Karen took a diet soda from the refrigerator and plopped down on Big Val, short for Valencia, as the orange sofa was not so affectionately known. Sighing with relief, she arched her feet and stretched her tired Achilles tendons and wished she had a basin of cold water in which to soak them. She would have liked to pull off her shoes but knew better; the feet would swell immediately, then she would have trouble getting her shoes back on, and they would be too tight for the rest of the shift. Several days' worth of newspapers were scattered on the floor. Leaning over, Karen grabbed up
several sections to see if anything exciting had happened while she had been gone. She doubted it, but maybe "Dilbert" hadn't been clipped out of the comic page. The cartoons had a way of winding up on bulletin boards in the hospital, with hospital employees' names penciled in. Administration didn't think it was funny.

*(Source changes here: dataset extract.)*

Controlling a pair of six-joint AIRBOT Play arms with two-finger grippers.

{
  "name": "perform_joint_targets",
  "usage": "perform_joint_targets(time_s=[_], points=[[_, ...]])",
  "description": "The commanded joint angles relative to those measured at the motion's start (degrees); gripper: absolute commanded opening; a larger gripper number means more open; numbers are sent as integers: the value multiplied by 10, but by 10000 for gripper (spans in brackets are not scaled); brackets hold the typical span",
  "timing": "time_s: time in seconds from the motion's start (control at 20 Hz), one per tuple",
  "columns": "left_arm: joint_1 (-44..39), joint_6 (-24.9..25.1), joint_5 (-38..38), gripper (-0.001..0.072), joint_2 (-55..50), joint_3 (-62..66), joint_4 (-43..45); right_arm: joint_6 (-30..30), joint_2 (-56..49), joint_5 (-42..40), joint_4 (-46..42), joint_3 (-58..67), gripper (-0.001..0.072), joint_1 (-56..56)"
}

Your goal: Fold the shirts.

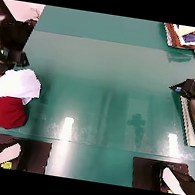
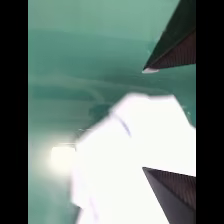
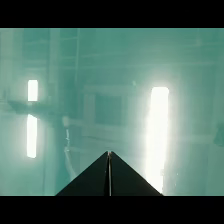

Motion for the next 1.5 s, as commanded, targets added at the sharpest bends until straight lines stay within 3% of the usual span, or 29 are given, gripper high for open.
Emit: perform_joint_targets(time_s=[0.0,0.15,0.2,0.25,0.3,0.4,0.7,0.85,1.1,1.3,1.45], points=[[29,2,108,720,2,-108,42,0,0,-3,0,0,19,1],[29,-12,169,720,-8,-162,67,0,-1,-7,0,0,19,0],[29,-17,172,671,-14,-168,75,0,-1,-10,0,0,19,0],[29,-17,165,418,-18,-168,77,0,0,-10,0,0,19,0],[29,-17,164,254,-19,-168,77,0,-1,-10,0,0,19,0],[29,-17,162,44,-19,-163,76,0,0,-16,0,0,19,0],[12,-27,92,20,34,-6,39,0,-1,-25,2,38,19,0],[-51,-16,55,20,99,131,33,0,-1,-51,2,120,19,0],[-205,38,-17,20,127,311,-63,0,-1,-98,1,238,19,0],[-304,69,-13,21,115,325,-147,0,-1,-106,0,291,19,0],[-357,74,-41,22,66,325,-155,0,-1,-102,0,295,19,0]])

She leafed through the papers, scanning headlines and photo captions. One photograph grabbed her attention because something about the burned shell of a house looked familiar. "A fire yesterday morning destroyed the residence of Nathan and Lindsey Hoerske—" Why, that was her house! Shocked, she stared at the blackened ruins in the photograph. It had been her house, rather. She had lived in that house for fifteen years. Oh, the poor Hoerskes, just married and so happy to have their own house. They had lost everything they owned, from the look of it. The newspaper said the fire started in the kitchen. Almost as rattled as if she had lost an old friend, Karen laid the newspaper aside. House fires were never just about lost property, they were about memories and dreams. The fabrics of lives were woven together within the protective walls that provided sanctuary from the rest of the world. She had liked Nathan and Lindsey; though she had made up her mind to sell the house anyway, she was glad they were the ones who bought it. They had seemed so much in love, but settled, as if they had found their groove in life and nothing could jar them out of it. Karen had imagined them having a couple of kids, the rooms cluttered with toys and resounding with the happy, high-pitched shrieks of children at play. Now they would have to start over, find another place to think of as home.
Piper breezed onto the floor at six-thirty. She put her hands on her ample hips when she saw Karen.